The vote function of the Voting contract allows voting as long as the current block’s timestamp is less than or equal to the votingEnds value of the proposal, as seen below:

function vote(uint256 _proposalId, bool _isYesVote) public {
   ...
   require(now <= p.votingEnds, "vote is not open");
   ...
}

However, a proposal can be resolved as long as the current block’s timestamp is greater than or equal to the votingEnds field of the proposal, as seen below:

function requireProposalCanBeResolved(Proposal memory p) private view {
   ...
   require(now >= p.votingEnds || p.ownerApproved, "vote is still open");
   ...
}

In other words, the voting and resolving windows overlap at p.votingEnds. So at this timestamp, a proposal could be resolved before the voting window closes. Consider modifying the requireProposalCanBeResolved function’s require statement to now > p.votingEnds.

Update: Fixed by PR #527.

[N02] ProposalRejected event might never be emitted

The resolve function of the Voting contract emits a ProposalRejected event when the proposal fails. However, there does not seem to be any incentive to call the resolve function when a proposal has failed. The caller would spend gas to emit an event without getting anything in return. If the event is never emitted, it may make it difficult to track the state of proposals off-chain via emitted events (such as in tools like The Graph).

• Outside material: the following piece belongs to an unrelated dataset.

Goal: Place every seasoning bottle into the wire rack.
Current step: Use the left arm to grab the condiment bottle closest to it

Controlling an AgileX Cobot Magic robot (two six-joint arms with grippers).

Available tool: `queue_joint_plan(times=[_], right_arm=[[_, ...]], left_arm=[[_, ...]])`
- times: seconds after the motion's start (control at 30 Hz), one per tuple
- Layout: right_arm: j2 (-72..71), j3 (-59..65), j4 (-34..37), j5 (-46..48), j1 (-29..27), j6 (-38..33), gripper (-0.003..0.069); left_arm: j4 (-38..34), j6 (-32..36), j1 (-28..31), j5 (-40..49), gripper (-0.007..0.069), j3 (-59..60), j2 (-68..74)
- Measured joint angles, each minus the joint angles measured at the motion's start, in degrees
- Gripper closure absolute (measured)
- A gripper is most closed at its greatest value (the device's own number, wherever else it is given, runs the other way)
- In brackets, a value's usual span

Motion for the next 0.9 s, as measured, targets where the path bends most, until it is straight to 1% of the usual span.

If this is a concern, consider adding an incentive for calling the resolve function.

Update: Unchanged. Comment from the Futureswap team: “Not addressed, State of proposals can be tracked via view functions and the Futureswap team will resolve non succeeding proposals.”

[N03] Wallet does not renounce minting privileges over DecimalPaddingToken contract

The doEnableToken function of the Wallet contract takes care of deploying new DecimalPaddingToken contracts when necessary. During deployment, since the DecimalPaddingToken contract is an ERC20Mintable, it will set the Wallet contract as an address with minting privileges.

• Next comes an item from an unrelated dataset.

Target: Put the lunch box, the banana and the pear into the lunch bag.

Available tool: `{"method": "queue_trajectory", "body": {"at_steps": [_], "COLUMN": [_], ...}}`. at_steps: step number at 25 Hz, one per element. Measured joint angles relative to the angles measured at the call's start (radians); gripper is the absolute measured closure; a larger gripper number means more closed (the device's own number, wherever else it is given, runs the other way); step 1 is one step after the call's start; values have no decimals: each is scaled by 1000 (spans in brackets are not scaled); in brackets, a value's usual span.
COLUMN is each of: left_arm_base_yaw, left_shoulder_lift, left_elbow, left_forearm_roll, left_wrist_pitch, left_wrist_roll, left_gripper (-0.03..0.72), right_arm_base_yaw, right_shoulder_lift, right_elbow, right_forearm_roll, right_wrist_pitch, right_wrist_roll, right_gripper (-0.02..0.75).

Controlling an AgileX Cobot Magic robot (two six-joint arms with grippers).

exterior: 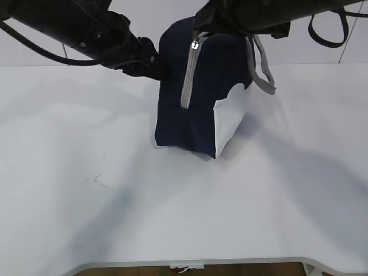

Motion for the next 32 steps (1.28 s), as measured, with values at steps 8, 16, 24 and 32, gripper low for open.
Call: {"method": "queue_trajectory", "body": {"at_steps": [8,16,24,32], "left_arm_base_yaw": [0,0,0,-2], "left_shoulder_lift": [17,52,54,22], "left_elbow": [0,0,0,0], "left_forearm_roll": [-113,-159,-103,58], "left_wrist_pitch": [18,8,71,217], "left_wrist_roll": [33,75,85,85], "left_gripper": [354,470,690,692], "right_arm_base_yaw": [0,0,0,0], "right_shoulder_lift": [0,0,0,0], "right_elbow": [0,0,0,-2], "right_forearm_roll": [2,2,-8,-19], "right_wrist_pitch": [24,29,36,27], "right_wrist_roll": [0,0,-40,-179], "right_gripper": [724,724,724,724]}}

This Wallet contract never calls the mint function of the DecimalPaddingToken contract. To minimize unnecessary minting privileges and reduce the attack surface, consider having the Wallet contract renounce the minter role.

Update: Fixed in PR #529, where the DecimalPaddingToken contract no longer inherits from ERC20Mintable or ERC20Burnable.

[N04] Duplicate conditionals in the calculateClosingData function

There are two if statements with the same conditional in the calculateClosingData function. One begins on line 338, and the other begins on line 353. Consider combining these statements into one.

Update: Fixed in PR #518.

[N05] ensureClosingAccess function can be restricted to view

The ensureClosingAccess() function on line 287 of Trading.sol does not modify any state variables. Considering restricting the function to view.

Update: Fixed in PR #487.

[N06] Incorrect code comment

The comment on line 25 of Wallet.sol says tokenAddress -> userAddress -> amount but it should say userAddress -> tokenAddress -> amount

Update: Fixed in PR #519.

[N07] Lack of explicit visibility for some state variables and constants

Some state variables and constants do not have explicit visibility. See constants in MessageProcessor, the replayNumberByUserAddress in ReplayTracker, etc. To improve readability, consider making the visibility of all state variables and constants explicit throughout the code.

Update: Fixed in PR #535.

[N08] Typos

There are some mis-spelling across the codebase as listed below, we recommend a thorough spell check before releasing.

Update: Fixed in PR #516.

[N09] Unused Parameters

There are two unused parameters in the Exchange.addCollateral function. If these are not intended to be used in future upgrades, consider removing them.

Update: Fixed in PR #517.

[N10] Variable Naming Issues

Update: Fixed in PR #524.

Conclusions

0 critical and 3 high severity issues were found. Several recommendations were made to improve the project’s overall quality and reduce its attack surface.